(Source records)

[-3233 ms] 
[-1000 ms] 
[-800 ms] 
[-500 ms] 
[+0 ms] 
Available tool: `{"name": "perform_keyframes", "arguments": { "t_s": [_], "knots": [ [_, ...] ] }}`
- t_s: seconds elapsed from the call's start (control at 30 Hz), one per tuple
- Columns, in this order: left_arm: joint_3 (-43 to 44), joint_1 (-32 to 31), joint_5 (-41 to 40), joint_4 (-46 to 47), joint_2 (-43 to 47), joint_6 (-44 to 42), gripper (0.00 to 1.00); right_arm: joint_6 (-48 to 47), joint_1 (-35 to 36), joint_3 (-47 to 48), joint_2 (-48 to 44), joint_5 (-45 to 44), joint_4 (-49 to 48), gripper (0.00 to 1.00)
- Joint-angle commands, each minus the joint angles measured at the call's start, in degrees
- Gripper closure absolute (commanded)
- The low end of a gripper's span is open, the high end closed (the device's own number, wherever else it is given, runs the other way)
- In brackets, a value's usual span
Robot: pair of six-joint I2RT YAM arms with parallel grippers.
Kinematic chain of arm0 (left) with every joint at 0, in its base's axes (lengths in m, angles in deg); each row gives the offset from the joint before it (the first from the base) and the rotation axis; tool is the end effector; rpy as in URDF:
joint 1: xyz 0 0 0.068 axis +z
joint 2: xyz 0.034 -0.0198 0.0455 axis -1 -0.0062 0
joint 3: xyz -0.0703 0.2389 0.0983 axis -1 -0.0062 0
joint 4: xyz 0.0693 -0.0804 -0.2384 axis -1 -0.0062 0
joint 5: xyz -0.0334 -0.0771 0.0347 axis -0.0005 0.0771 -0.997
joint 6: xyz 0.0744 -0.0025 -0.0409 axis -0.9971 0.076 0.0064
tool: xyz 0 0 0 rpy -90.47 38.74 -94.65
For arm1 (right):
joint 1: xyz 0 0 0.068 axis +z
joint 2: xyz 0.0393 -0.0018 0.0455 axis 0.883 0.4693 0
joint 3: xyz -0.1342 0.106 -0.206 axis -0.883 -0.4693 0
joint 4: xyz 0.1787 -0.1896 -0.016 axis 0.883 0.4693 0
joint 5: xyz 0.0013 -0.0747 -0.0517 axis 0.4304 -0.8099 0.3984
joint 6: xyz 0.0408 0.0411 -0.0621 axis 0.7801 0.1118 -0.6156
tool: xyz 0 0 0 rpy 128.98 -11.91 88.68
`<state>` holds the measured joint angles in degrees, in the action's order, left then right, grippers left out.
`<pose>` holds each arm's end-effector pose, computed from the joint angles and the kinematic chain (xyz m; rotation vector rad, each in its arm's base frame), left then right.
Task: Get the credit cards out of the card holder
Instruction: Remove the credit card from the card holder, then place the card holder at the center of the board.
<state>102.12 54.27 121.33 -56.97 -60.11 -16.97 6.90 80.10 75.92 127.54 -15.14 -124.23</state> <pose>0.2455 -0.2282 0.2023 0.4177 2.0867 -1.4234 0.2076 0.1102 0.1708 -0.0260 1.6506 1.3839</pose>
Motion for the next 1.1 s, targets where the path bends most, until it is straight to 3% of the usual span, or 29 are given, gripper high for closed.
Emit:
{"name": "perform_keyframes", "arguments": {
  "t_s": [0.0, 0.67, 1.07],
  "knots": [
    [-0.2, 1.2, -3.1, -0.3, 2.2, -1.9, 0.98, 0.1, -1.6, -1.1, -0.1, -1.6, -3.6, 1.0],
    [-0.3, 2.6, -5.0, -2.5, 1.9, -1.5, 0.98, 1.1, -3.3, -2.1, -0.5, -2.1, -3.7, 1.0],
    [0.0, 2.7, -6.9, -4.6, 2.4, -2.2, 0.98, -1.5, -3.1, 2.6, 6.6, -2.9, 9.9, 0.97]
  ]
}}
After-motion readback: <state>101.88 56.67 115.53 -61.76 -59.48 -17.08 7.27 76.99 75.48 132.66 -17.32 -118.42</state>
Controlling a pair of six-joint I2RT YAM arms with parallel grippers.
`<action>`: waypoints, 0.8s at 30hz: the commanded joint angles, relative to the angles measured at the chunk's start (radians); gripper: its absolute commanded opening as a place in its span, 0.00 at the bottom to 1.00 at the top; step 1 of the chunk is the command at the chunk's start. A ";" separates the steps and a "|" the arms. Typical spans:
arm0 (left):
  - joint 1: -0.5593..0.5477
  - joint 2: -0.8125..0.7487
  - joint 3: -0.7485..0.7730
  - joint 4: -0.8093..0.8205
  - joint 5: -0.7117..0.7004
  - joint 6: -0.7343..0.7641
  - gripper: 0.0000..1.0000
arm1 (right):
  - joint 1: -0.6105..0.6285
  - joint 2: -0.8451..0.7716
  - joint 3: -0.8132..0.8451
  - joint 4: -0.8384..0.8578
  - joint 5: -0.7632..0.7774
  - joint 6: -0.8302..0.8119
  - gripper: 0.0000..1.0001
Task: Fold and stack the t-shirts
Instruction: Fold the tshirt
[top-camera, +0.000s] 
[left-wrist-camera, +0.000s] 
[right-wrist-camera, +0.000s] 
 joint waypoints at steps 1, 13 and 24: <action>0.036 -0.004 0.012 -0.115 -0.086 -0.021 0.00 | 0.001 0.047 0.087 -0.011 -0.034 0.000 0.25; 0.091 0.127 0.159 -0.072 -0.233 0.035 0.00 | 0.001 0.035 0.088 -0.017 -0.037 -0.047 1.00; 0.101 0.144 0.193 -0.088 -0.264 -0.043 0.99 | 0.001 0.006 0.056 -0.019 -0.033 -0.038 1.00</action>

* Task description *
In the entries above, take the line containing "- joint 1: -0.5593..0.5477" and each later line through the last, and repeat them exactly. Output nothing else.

* Answer to this task *
  - joint 1: -0.5593..0.5477
  - joint 2: -0.8125..0.7487
  - joint 3: -0.7485..0.7730
  - joint 4: -0.8093..0.8205
  - joint 5: -0.7117..0.7004
  - joint 6: -0.7343..0.7641
  - gripper: 0.0000..1.0000
arm1 (right):
  - joint 1: -0.6105..0.6285
  - joint 2: -0.8451..0.7716
  - joint 3: -0.8132..0.8451
  - joint 4: -0.8384..0.8578
  - joint 5: -0.7632..0.7774
  - joint 6: -0.8302..0.8119
  - gripper: 0.0000..1.0001
Task: Fold and stack the t-shirts
Instruction: Fold the tshirt
[top-camera, +0.000s] 
[left-wrist-camera, +0.000s] 
[right-wrist-camera, +0.000s] 
 joint waypoints at steps 1, 13 and 24: <action>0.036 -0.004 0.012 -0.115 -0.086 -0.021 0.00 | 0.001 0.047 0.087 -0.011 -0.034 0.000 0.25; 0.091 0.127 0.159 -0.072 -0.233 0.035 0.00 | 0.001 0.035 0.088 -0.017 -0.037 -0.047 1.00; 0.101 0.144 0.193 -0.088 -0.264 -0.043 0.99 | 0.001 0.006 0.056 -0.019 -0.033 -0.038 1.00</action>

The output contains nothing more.